• **EXERCISE BRIEF**
The exercise calls for exact output of the lines between the one that contains "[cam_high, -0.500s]" and the end of the data, with both ends kept and pictures left out.

= = = = = = =

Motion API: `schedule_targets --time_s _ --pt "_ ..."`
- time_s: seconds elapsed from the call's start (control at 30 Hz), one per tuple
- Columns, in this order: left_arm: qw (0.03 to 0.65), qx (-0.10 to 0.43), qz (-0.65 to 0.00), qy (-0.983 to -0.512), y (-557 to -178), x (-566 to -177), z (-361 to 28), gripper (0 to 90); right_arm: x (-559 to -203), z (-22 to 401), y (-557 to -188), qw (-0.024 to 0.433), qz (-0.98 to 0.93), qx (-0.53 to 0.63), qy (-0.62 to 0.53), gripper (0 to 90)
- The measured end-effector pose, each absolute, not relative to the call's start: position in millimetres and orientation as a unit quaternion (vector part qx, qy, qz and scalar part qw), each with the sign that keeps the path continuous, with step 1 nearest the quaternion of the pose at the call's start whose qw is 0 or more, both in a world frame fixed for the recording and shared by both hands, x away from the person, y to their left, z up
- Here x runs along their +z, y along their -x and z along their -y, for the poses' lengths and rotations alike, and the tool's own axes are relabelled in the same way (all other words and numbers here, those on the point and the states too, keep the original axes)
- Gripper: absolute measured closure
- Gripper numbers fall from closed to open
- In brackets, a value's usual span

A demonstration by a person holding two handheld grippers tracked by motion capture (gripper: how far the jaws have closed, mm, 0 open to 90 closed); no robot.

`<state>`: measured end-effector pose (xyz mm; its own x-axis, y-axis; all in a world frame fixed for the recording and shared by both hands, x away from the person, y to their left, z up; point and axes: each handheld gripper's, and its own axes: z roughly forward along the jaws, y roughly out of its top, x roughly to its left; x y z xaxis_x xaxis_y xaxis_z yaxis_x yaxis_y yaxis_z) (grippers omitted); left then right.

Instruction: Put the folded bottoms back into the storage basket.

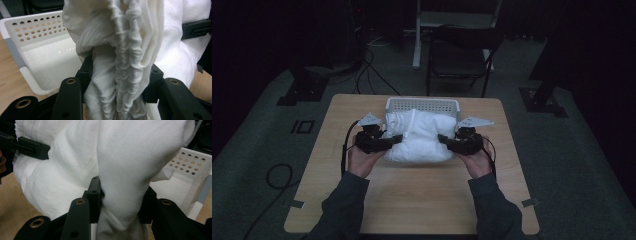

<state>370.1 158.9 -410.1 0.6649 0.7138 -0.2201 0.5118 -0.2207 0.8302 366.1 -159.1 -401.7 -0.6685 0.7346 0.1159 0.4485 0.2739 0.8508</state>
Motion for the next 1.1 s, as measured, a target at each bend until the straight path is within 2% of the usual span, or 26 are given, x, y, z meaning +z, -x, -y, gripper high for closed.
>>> schedule_targets --time_s 1.1 --pt "0.483 0.107 -0.404 -0.769 -390 -409 -157 54.5 -400 158 -385 0.156 -0.779 0.468 -0.388 63.3"
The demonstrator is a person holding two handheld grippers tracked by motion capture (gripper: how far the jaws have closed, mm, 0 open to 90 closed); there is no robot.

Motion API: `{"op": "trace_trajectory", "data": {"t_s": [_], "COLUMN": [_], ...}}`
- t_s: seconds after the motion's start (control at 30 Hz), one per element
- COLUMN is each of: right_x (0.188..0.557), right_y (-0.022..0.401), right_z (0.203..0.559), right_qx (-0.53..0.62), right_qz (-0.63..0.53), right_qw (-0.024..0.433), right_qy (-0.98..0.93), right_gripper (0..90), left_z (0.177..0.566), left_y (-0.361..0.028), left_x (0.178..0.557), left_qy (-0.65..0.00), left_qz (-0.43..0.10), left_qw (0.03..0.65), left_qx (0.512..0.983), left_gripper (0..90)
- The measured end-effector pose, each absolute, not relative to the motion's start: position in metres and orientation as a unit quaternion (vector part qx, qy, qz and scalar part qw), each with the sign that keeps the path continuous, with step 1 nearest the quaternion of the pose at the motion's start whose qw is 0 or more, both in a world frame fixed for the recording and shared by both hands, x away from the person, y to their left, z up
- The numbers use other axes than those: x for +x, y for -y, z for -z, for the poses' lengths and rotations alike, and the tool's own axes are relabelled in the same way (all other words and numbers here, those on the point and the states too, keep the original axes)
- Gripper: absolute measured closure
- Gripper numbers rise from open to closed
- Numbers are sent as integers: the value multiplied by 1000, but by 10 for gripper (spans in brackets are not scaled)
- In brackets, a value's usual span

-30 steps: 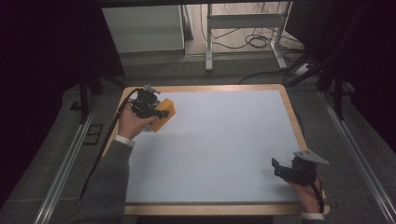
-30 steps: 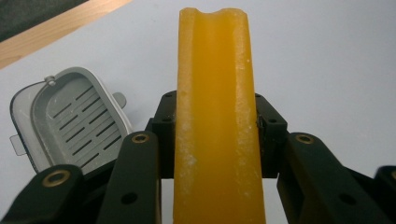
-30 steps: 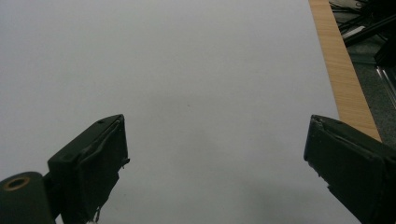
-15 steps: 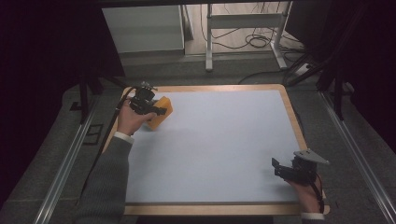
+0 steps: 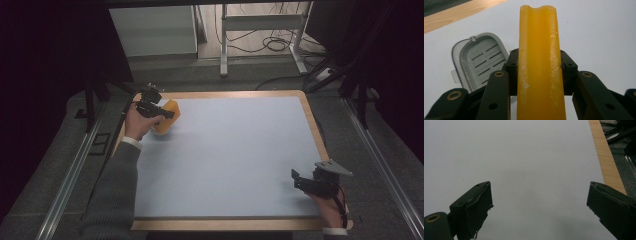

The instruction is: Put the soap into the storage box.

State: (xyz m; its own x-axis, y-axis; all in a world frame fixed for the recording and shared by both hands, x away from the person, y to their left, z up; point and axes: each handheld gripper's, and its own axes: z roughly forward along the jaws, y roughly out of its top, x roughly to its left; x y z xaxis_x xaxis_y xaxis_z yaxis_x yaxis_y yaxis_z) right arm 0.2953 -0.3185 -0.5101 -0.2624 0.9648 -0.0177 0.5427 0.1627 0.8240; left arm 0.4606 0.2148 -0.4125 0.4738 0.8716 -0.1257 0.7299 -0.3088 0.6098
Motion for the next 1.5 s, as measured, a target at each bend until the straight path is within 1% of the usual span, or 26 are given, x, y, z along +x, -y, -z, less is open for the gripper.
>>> {"op": "trace_trajectory", "data": {"t_s": [0.27,0.37,0.47,0.73,1.1,1.33,1.5], "right_x": [295,296,295,296,296,296,295], "right_y": [319,319,320,320,320,321,322], "right_z": [510,510,510,511,511,511,511], "right_qx": [536,536,537,536,538,540,541], "right_qz": [-366,-365,-365,-363,-361,-360,-360], "right_qw": [292,292,293,294,293,293,293], "right_qy": [-703,-703,-702,-703,-703,-702,-701], "right_gripper": [63,63,63,63,64,63,63], "left_z": [422,423,422,427,434,439,445], "left_y": [-225,-227,-228,-235,-245,-245,-246], "left_x": [476,478,479,487,499,502,506], "left_qy": [-520,-525,-528,-540,-568,-569,-577], "left_qz": [-112,-129,-128,-123,-126,-122,-120], "left_qw": [300,305,314,305,315,308,307], "left_qx": [792,784,779,775,749,753,747], "left_gripper": [612,612,612,612,612,613,612]}}
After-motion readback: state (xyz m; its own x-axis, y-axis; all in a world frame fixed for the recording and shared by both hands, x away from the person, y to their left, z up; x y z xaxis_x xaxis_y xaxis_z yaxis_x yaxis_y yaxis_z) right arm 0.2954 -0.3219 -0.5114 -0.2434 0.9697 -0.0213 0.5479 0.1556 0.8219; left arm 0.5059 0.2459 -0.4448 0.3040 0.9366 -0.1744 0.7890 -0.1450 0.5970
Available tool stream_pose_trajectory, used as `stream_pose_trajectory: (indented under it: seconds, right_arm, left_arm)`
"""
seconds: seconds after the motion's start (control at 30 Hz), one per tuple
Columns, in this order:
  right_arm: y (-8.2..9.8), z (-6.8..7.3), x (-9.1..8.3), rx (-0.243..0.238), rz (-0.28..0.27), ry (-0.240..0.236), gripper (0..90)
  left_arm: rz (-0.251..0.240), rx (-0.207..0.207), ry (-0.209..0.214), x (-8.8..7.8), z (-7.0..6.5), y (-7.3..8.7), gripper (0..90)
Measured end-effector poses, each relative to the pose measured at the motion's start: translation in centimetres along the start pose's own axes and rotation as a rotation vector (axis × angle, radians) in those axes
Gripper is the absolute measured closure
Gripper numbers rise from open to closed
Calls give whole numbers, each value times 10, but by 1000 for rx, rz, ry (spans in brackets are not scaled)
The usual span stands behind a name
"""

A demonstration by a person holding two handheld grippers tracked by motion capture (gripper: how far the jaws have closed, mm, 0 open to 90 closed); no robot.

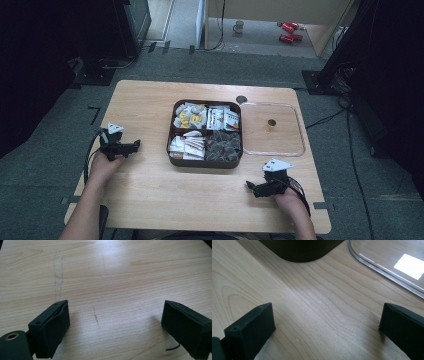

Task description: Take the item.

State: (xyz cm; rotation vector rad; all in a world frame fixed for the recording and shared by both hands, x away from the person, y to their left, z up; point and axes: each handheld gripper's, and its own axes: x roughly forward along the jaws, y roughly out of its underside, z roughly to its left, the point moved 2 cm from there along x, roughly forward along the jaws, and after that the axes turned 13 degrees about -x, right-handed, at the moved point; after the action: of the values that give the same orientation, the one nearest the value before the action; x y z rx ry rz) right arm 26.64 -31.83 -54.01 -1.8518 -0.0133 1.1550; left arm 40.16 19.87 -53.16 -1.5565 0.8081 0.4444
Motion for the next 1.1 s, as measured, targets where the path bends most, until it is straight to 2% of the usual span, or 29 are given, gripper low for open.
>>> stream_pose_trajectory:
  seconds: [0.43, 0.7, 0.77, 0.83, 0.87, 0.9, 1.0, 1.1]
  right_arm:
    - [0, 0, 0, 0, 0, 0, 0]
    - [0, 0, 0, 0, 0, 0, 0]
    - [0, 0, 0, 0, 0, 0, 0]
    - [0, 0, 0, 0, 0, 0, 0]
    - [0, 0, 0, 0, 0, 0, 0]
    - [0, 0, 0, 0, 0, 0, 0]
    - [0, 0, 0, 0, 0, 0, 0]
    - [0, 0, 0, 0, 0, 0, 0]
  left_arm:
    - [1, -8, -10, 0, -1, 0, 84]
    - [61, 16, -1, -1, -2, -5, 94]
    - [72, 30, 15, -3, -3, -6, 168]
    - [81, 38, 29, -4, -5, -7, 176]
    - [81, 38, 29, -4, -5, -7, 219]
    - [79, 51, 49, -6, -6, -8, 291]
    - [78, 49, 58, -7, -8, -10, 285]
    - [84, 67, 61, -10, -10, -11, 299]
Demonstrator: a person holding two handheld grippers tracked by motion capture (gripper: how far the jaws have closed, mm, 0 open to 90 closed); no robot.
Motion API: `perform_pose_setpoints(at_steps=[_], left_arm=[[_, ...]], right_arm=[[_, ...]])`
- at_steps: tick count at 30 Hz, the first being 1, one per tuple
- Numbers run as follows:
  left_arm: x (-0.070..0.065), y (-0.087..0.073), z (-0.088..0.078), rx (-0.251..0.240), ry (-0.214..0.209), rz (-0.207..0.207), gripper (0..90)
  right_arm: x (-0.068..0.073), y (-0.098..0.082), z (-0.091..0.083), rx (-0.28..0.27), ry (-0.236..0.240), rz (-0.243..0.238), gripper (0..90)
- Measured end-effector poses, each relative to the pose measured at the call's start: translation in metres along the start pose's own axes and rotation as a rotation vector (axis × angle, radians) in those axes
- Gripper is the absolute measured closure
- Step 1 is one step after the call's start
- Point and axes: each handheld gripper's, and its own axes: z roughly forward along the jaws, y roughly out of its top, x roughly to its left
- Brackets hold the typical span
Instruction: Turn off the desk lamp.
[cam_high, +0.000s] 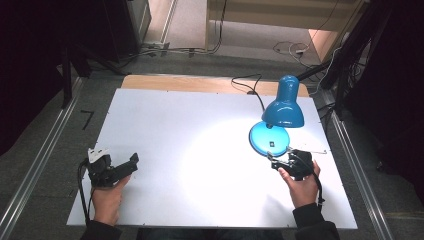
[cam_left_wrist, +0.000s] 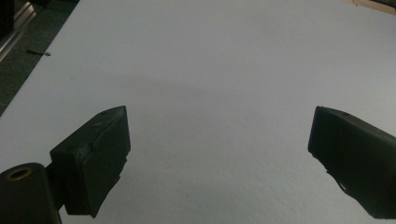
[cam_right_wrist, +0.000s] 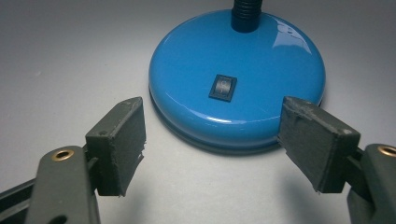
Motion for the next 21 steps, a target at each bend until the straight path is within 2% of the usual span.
perform_pose_setpoints(at_steps=[21], left_arm=[[0.0002,-0.0001,0.0001,-0.001,-0.002,0.000,6.2]], right_arm=[[0.0008,0.0031,0.0069,0.007,-0.005,-0.006,24.1]])
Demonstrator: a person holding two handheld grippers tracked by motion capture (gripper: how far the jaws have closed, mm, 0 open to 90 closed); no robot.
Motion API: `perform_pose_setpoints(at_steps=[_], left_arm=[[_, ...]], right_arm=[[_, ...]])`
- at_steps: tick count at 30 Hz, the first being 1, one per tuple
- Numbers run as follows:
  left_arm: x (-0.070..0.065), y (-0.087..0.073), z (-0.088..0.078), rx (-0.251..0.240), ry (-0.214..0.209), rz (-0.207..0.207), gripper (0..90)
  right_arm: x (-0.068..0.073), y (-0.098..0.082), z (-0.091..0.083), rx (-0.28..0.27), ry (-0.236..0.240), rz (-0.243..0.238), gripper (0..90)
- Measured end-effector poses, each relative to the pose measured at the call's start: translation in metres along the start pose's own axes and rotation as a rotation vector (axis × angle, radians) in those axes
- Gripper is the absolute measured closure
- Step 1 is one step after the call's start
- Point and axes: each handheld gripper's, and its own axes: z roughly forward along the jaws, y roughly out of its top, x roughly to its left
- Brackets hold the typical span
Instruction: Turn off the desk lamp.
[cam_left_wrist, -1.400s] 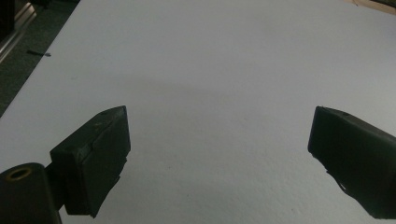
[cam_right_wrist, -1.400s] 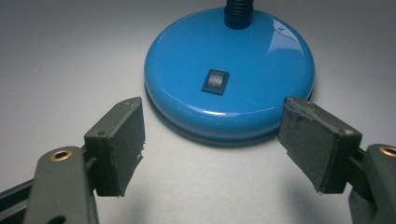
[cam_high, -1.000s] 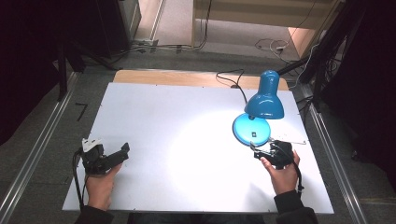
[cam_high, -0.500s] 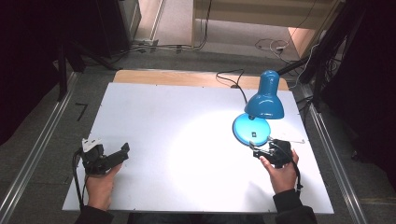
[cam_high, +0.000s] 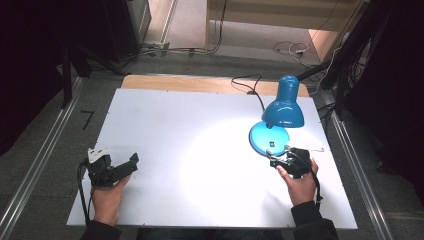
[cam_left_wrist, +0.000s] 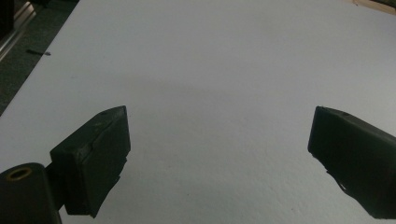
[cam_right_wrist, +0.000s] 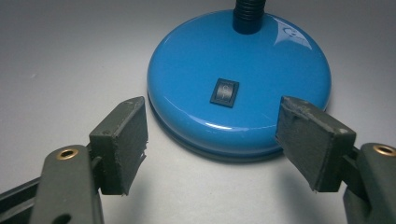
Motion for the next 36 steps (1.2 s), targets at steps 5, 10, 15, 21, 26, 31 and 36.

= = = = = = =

• **REPLY TO THE EXERCISE**
[cam_high, -0.500s] 
[cam_high, +0.000s] 
[cam_left_wrist, +0.000s] 
[cam_right_wrist, +0.000s] 
Motion for the next 36 steps (1.2 s), targets at steps 5, 10, 15, 21, 26, 31 and 36.

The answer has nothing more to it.